Whip Hoyer: Today’s Debt Limit Vote Not An “Adult Moment”

For Immediate Release:

May 31, 2011

Contact:

Katie Grant,  202-225-3130

WASHINGTON, DC - House Democratic Whip Steny H. Hoyer (MD) spoke today on the House Floor in opposition to the debt limit extension that House Republicans brought to the Floor just so they could defeat it: 

"This is a serious issue. Our country is in crisis from a fiscal standpoint. But this vote is not the 'adult moment' of which Speaker Boehner spoke. This is not an honest debate; this is not an honest proposal.

"When the American economy was on the brink of a depression, Congress passed a rescue plan, TARP, to stop a catastrophe. A Republican president, a Republican Treasury Secretary, and a Republican-appointed Federal Reserve Chair all called for that rescue plan—and in this House, more Democrats than Republicans voted for it, because it was the right thing to do. It was a tough and unpopular vote—but it was necessary.

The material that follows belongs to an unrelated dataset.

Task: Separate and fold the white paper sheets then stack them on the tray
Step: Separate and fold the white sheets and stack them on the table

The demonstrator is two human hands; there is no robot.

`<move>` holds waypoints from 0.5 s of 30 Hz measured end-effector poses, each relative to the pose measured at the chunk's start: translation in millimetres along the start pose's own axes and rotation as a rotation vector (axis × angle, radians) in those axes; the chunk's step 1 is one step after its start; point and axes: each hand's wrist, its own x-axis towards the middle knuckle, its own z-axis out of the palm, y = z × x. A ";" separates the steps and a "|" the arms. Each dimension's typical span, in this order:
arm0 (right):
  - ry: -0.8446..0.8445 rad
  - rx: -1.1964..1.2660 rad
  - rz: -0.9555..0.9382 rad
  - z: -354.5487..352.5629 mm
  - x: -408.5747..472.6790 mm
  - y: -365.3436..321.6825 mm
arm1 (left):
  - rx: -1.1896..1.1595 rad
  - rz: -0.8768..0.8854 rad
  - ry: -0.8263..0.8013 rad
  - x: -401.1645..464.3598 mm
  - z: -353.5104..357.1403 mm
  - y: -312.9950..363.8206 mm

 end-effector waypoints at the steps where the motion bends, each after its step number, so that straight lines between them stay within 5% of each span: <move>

"Today, it is necessary to pay the bills our country has incurred. But at the same time, we need to deal with our fiscal challenges seriously: not by using the necessity of raising the debt limit to score political points; not by using the creditworthiness of the United States as a bargaining chip; not by making simplistic suggestions that our debt is all President Obama’s fault. In fact, Republican policies—including the Bush tax cuts, two wars, and a prescription drug entitlement, all put on the nation’s credit card—remain, to this day, among the greatest drivers of our debt. And Republicans’ own budget would itself require a $9 trillion increase in the debt limit over the coming decade. A serious approach to our fiscal challenges starts with understanding that both parties have been responsible for incurring our bills, and both parties must be responsible for paying them.

"As I tell my constituents in town hall meetings: if you run up a $200 bill on your credit card at the department store, you can’t then go home and say you have a $100 debt limit, so that’s all you’re paying. You already made the purchase—and your bill is due either way. That’s why we have to raise our national debt limit: because we’ve already incurred the bills, and now we have to pay them.

"Both parties understand that. But that’s why it’s so disappointing that Republicans are turning this vote into a political football and an excuse for demagoguery. I’m voting no on this irresponsible piece of legislation, for that reason."